● **Work instruction**
Please transcribe the data exactly, with nothing left out.

══ Given material

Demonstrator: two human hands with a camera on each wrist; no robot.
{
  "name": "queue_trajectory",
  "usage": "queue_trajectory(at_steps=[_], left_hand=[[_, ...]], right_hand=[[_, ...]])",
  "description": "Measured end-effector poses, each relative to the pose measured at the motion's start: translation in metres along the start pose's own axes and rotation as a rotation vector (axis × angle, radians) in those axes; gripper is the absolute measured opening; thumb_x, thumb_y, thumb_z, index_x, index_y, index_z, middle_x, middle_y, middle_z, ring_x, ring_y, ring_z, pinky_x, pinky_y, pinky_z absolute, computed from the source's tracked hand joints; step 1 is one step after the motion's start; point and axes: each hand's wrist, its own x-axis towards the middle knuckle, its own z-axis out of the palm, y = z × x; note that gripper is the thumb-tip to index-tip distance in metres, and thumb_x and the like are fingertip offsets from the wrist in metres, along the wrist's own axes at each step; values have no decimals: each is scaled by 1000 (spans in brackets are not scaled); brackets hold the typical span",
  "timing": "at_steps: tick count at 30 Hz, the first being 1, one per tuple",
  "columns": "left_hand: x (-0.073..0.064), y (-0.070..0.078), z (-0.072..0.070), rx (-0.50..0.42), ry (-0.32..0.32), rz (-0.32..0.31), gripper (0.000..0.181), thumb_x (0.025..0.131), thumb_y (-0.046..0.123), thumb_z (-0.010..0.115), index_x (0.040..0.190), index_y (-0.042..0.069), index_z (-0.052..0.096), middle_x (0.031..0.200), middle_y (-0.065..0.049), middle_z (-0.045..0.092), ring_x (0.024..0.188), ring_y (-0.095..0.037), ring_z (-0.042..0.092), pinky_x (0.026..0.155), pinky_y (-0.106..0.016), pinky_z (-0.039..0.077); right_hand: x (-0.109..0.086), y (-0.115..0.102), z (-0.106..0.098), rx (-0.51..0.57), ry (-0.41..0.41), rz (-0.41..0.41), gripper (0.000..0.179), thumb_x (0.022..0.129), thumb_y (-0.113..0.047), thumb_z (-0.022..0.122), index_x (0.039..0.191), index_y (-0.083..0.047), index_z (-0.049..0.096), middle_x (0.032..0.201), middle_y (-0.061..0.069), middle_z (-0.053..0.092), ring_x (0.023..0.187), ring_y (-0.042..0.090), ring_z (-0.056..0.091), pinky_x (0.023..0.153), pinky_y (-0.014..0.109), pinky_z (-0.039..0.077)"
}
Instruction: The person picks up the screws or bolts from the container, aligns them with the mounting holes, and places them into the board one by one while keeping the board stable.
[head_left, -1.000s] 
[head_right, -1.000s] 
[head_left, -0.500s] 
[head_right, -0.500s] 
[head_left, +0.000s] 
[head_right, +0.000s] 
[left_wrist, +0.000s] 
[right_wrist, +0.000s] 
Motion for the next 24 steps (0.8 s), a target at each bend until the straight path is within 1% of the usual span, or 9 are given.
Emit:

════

● **Answer to the problem**
Demonstrator: two human hands with a camera on each wrist; no robot.
{
  "name": "queue_trajectory",
  "usage": "queue_trajectory(at_steps=[_], left_hand=[[_, ...]], right_hand=[[_, ...]])",
  "description": "Measured end-effector poses, each relative to the pose measured at the motion's start: translation in metres along the start pose's own axes and rotation as a rotation vector (axis × angle, radians) in those axes; gripper is the absolute measured opening; thumb_x, thumb_y, thumb_z, index_x, index_y, index_z, middle_x, middle_y, middle_z, ring_x, ring_y, ring_z, pinky_x, pinky_y, pinky_z absolute, computed from the source's tracked hand joints; step 1 is one step after the motion's start; point and axes: each hand's wrist, its own x-axis towards the middle knuckle, its own z-axis out of the palm, y = z × x; note that gripper is the thumb-tip to index-tip distance in metres, and thumb_x and the like are fingertip offsets from the wrist in metres, along the wrist's own axes at each step; values have no decimals: each is scaled by 1000 (spans in brackets are not scaled); brackets hold the typical span",
  "timing": "at_steps: tick count at 30 Hz, the first being 1, one per tuple",
  "columns": "left_hand: x (-0.073..0.064), y (-0.070..0.078), z (-0.072..0.070), rx (-0.50..0.42), ry (-0.32..0.32), rz (-0.32..0.31), gripper (0.000..0.181), thumb_x (0.025..0.131), thumb_y (-0.046..0.123), thumb_z (-0.010..0.115), index_x (0.040..0.190), index_y (-0.042..0.069), index_z (-0.052..0.096), middle_x (0.031..0.200), middle_y (-0.065..0.049), middle_z (-0.045..0.092), ring_x (0.024..0.188), ring_y (-0.095..0.037), ring_z (-0.042..0.092), pinky_x (0.026..0.155), pinky_y (-0.106..0.016), pinky_z (-0.039..0.077); right_hand: x (-0.109..0.086), y (-0.115..0.102), z (-0.106..0.098), rx (-0.51..0.57), ry (-0.41..0.41), rz (-0.41..0.41), gripper (0.000..0.179), thumb_x (0.022..0.129), thumb_y (-0.113..0.047), thumb_z (-0.022..0.122), index_x (0.039..0.191), index_y (-0.083..0.047), index_z (-0.049..0.096), middle_x (0.032..0.201), middle_y (-0.061..0.069), middle_z (-0.053..0.092), ring_x (0.023..0.187), ring_y (-0.042..0.090), ring_z (-0.056..0.091), pinky_x (0.023..0.153), pinky_y (-0.014..0.109), pinky_z (-0.039..0.077)"
}
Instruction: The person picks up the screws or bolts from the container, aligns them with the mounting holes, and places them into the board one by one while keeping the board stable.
[head_left, -1.000s] 
[head_right, -1.000s] 
[head_left, -0.500s] 
[head_right, -0.500s] 
[head_left, +0.000s] 
[head_right, +0.000s] 
[left_wrist, +0.000s] 
[right_wrist, +0.000s] 
Motion for the next 24 steps (0.8 s), a target at each bend until the straight path is within 1% of the usual span, or 9 are given.
Emit:

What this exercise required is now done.